Work item
Write the records below out in full, character for character, with no pictures.

#####

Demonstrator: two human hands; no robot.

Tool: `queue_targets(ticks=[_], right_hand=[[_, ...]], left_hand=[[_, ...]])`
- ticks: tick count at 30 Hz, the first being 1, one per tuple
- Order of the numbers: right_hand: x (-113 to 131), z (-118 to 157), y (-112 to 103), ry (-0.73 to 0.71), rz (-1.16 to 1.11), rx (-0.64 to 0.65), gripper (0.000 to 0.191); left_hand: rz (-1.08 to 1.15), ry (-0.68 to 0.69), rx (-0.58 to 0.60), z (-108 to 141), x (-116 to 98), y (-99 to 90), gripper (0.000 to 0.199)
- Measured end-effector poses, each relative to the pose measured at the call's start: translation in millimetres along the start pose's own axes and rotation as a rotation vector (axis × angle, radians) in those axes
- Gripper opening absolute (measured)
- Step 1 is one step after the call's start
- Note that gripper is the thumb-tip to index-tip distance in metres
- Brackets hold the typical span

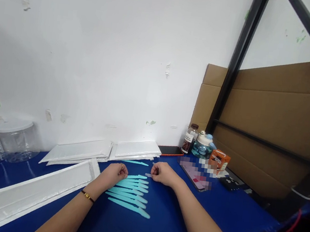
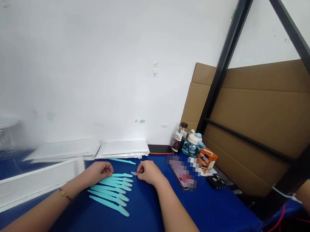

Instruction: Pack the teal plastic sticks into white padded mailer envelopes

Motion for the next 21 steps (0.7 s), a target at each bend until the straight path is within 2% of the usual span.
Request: queue_targets(ticks=[8, 14, 21], right_hand=[[-6.5, -4.6, 6.6, -0.008, -0.078, -0.006, 0.013], [-0.4, -2.9, 5.2, -0.034, -0.121, -0.032, 0.010], [10.7, -6.0, 14.8, -0.063, -0.233, -0.015, 0.007]], left_hand=[[-0.104, 0.021, -0.091, 3.7, -0.7, 2.1, 0.015], [-0.103, 0.024, -0.080, 5.7, -4.1, -0.1, 0.014], [-0.100, 0.070, -0.060, 4.0, -10.1, 2.8, 0.016]])
Point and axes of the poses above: each hand's wrist, its own z-axis away from the middle knuckle, its own y-axis out of the palm, x = y × z, the point moved 3 cm from there along -z, towards the middle knuckle, and after that the axes turned 6 degrees about y, right-handed, at the moved point
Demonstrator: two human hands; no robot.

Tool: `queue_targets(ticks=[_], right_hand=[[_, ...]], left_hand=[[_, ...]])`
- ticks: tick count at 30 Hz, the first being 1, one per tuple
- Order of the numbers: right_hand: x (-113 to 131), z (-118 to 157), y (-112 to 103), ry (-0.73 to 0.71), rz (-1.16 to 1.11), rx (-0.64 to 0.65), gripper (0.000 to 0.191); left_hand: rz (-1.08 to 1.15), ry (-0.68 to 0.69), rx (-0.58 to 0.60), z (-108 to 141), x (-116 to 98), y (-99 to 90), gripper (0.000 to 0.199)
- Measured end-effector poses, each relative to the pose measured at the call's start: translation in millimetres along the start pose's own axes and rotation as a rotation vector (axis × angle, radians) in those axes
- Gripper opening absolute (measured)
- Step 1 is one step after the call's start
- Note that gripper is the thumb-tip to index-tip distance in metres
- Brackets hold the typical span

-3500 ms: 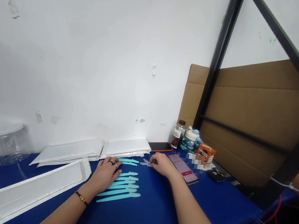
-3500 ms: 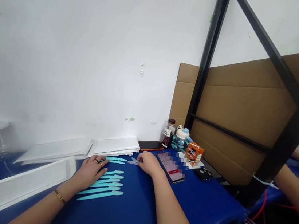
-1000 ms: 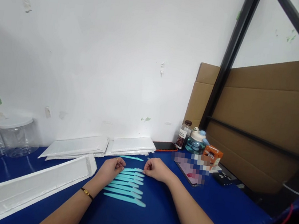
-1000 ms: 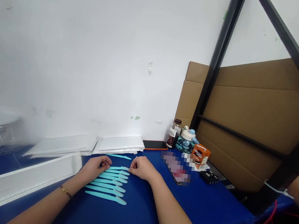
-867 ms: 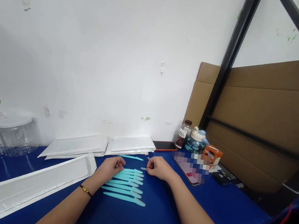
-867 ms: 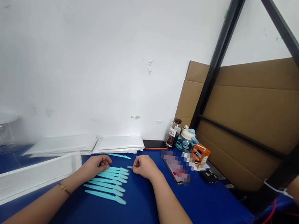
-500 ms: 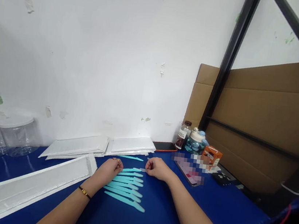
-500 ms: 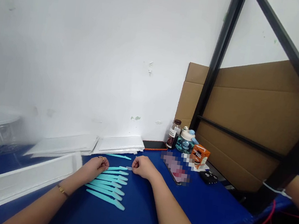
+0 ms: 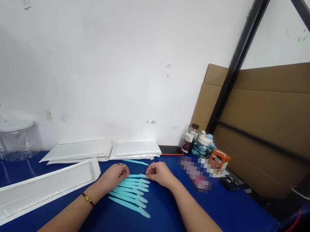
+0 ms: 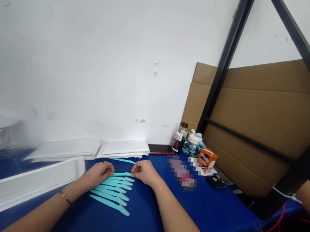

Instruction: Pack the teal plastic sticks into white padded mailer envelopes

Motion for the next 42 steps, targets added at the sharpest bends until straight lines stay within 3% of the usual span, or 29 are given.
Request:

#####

Output
Demonstrator: two human hands; no robot.

Tool: `queue_targets(ticks=[_], right_hand=[[_, ...]], left_hand=[[_, ...]])`
- ticks: tick count at 30 Hz, the first being 1, one per tuple
- Order of the numbers: right_hand: x (-113 to 131), z (-118 to 157), y (-112 to 103), ry (-0.73 to 0.71), rz (-1.16 to 1.11), rx (-0.64 to 0.65), gripper (0.000 to 0.191); left_hand: rz (-1.08 to 1.15), ry (-0.68 to 0.69), rx (-0.58 to 0.60), z (-108 to 141), x (-116 to 98), y (-99 to 90), gripper (0.000 to 0.199)
- Measured end-effector poses, each relative to the pose measured at the call's start: translation in millimetres along the start pose's own axes and rotation as a rotation vector (axis × angle, radians) in those axes
- Gripper opening absolute (measured)
- Step 1 is one step after the call's start
- Note that gripper is the thumb-tip to index-tip distance in metres
- Brackets hold the typical span


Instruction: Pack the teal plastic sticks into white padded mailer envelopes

Motion for the next 21 steps (0.7 s), a target at each bend until the straight path is within 2% of the usual span.
Request: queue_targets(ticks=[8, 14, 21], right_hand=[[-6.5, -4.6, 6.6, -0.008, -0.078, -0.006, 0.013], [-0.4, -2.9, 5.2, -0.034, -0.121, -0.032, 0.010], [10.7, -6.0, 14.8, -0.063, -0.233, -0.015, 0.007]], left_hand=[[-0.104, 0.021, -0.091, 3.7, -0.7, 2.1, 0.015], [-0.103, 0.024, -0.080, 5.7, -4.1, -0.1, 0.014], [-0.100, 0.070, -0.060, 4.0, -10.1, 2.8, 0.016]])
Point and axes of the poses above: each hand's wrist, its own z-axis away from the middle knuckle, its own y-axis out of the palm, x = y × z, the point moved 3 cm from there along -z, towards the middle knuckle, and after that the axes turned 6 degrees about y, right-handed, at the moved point
Demonstrator: two human hands; no robot.

Tool: `queue_targets(ticks=[_], right_hand=[[_, ...]], left_hand=[[_, ...]])`
- ticks: tick count at 30 Hz, the first being 1, one per tuple
- Order of the numbers: right_hand: x (-113 to 131), z (-118 to 157), y (-112 to 103), ry (-0.73 to 0.71), rz (-1.16 to 1.11), rx (-0.64 to 0.65), gripper (0.000 to 0.191); left_hand: rz (-1.08 to 1.15), ry (-0.68 to 0.69), rx (-0.58 to 0.60), z (-108 to 141), x (-116 to 98), y (-99 to 90), gripper (0.000 to 0.199)
- Measured end-effector poses, each relative to the pose measured at the call's start: translation in millimetres along the start pose's own axes and rotation as a rotation vector (axis × angle, radians) in those axes
- Gripper opening absolute (measured)
- Step 1 is one step after the call's start
- Note that gripper is the thumb-tip to index-tip distance in metres
- Brackets hold the typical span

-3500 ms: 
-3500 ms: 
-1000 ms: 
-1000 ms: 
-867 ms: 
-867 ms: 
-500 ms: 
-500 ms: 
+0 ms: 
+0 ms: 

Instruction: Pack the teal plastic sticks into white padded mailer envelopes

Motion for the next 42 steps, targets added at the sharpest bends until straight lines stay within 3% of the usual span, or 29 are given.
Request:

There's nothing more to this exercise.